_Data excerpt_
○ ○ ○ ○ ○ ○ ○
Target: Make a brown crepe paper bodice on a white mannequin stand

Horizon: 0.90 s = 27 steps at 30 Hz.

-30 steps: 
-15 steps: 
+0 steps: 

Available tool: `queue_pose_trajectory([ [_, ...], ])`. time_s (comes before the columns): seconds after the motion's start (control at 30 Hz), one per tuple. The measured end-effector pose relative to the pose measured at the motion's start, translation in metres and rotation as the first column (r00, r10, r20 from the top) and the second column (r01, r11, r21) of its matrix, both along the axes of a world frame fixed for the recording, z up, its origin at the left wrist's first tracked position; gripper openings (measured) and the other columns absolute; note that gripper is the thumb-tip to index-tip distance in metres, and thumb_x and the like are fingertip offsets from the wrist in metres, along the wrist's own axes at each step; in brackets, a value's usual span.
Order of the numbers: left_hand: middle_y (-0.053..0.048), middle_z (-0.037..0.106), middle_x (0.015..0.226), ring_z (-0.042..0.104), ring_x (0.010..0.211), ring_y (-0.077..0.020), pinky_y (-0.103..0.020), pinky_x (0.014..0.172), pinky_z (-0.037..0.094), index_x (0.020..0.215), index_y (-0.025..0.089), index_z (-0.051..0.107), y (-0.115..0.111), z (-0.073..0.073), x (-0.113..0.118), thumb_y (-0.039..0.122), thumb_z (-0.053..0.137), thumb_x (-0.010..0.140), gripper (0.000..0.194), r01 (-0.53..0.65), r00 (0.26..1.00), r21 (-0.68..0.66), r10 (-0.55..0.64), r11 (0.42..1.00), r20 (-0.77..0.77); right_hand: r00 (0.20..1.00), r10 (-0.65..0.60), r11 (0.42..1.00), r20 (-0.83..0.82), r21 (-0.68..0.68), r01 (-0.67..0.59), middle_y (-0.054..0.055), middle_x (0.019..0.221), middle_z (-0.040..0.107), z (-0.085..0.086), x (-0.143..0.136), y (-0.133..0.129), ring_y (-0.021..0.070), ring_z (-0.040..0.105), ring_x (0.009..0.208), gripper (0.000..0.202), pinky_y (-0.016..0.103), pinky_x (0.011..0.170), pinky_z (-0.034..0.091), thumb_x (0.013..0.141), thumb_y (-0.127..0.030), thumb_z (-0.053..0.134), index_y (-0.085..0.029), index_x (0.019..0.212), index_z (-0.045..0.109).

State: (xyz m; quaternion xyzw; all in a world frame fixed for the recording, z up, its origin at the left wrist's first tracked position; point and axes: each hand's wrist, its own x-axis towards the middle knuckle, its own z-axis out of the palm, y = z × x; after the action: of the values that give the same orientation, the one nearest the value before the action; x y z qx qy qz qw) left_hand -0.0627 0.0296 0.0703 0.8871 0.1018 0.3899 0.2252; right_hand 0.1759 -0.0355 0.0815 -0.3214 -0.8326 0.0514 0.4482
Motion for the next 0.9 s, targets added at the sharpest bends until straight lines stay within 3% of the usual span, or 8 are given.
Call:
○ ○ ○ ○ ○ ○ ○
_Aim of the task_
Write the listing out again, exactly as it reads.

_Output for this exercise_
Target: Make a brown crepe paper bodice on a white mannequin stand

Horizon: 0.90 s = 27 steps at 30 Hz.

-30 steps: 
-15 steps: 
+0 steps: 

Available tool: `queue_pose_trajectory([ [_, ...], ])`. time_s (comes before the columns): seconds after the motion's start (control at 30 Hz), one per tuple. The measured end-effector pose relative to the pose measured at the motion's start, translation in metres and rotation as the first column (r00, r10, r20 from the top) and the second column (r01, r11, r21) of its matrix, both along the axes of a world frame fixed for the recording, z up, its origin at the left wrist's first tracked position; gripper openings (measured) and the other columns absolute; note that gripper is the thumb-tip to index-tip distance in metres, and thumb_x and the like are fingertip offsets from the wrist in metres, along the wrist's own axes at each step; in brackets, a value's usual span.
Order of the numbers: left_hand: middle_y (-0.053..0.048), middle_z (-0.037..0.106), middle_x (0.015..0.226), ring_z (-0.042..0.104), ring_x (0.010..0.211), ring_y (-0.077..0.020), pinky_y (-0.103..0.020), pinky_x (0.014..0.172), pinky_z (-0.037..0.094), index_x (0.020..0.215), index_y (-0.025..0.089), index_z (-0.051..0.107), y (-0.115..0.111), z (-0.073..0.073), x (-0.113..0.118), thumb_y (-0.039..0.122), thumb_z (-0.053..0.137), thumb_x (-0.010..0.140), gripper (0.000..0.194), r01 (-0.53..0.65), r00 (0.26..1.00), r21 (-0.68..0.66), r10 (-0.55..0.64), r11 (0.42..1.00), r20 (-0.77..0.77); right_hand: r00 (0.20..1.00), r10 (-0.65..0.60), r11 (0.42..1.00), r20 (-0.83..0.82), r21 (-0.68..0.68), r01 (-0.67..0.59), middle_y (-0.054..0.055), middle_x (0.019..0.221), middle_z (-0.040..0.107), z (-0.085..0.086), x (-0.143..0.136), y (-0.133..0.129), ring_y (-0.021..0.070), ring_z (-0.040..0.105), ring_x (0.009..0.208), gripper (0.000..0.202), pinky_y (-0.016..0.103), pinky_x (0.011..0.170), pinky_z (-0.034..0.091), thumb_x (0.013..0.141), thumb_y (-0.127..0.030), thumb_z (-0.053..0.134), index_y (-0.085..0.029), index_x (0.019..0.212), index_z (-0.045..0.109).

State: (xyz m; quaternion xyzw; all in a world frame fixed for the recording, z up, its origin at the left wrist's first tracked position; point and axes: each hand's wrist, its own x-axis towards the middle knuckle, its own z-axis out of the palm, y = z × x; after the action: of the values that give the same orientation, the one nearest the value before the action; x y z qx qy qz qw) left_hand -0.0627 0.0296 0.0703 0.8871 0.1018 0.3899 0.2252; right_hand 0.1759 -0.0355 0.0815 -0.3214 -0.8326 0.0514 0.4482
Motion for the next 0.9 s, targets added at the sharpest bends until straight lines stay within 3% of the usual span, or 8 are given.
Call:

The exercise was answered completely.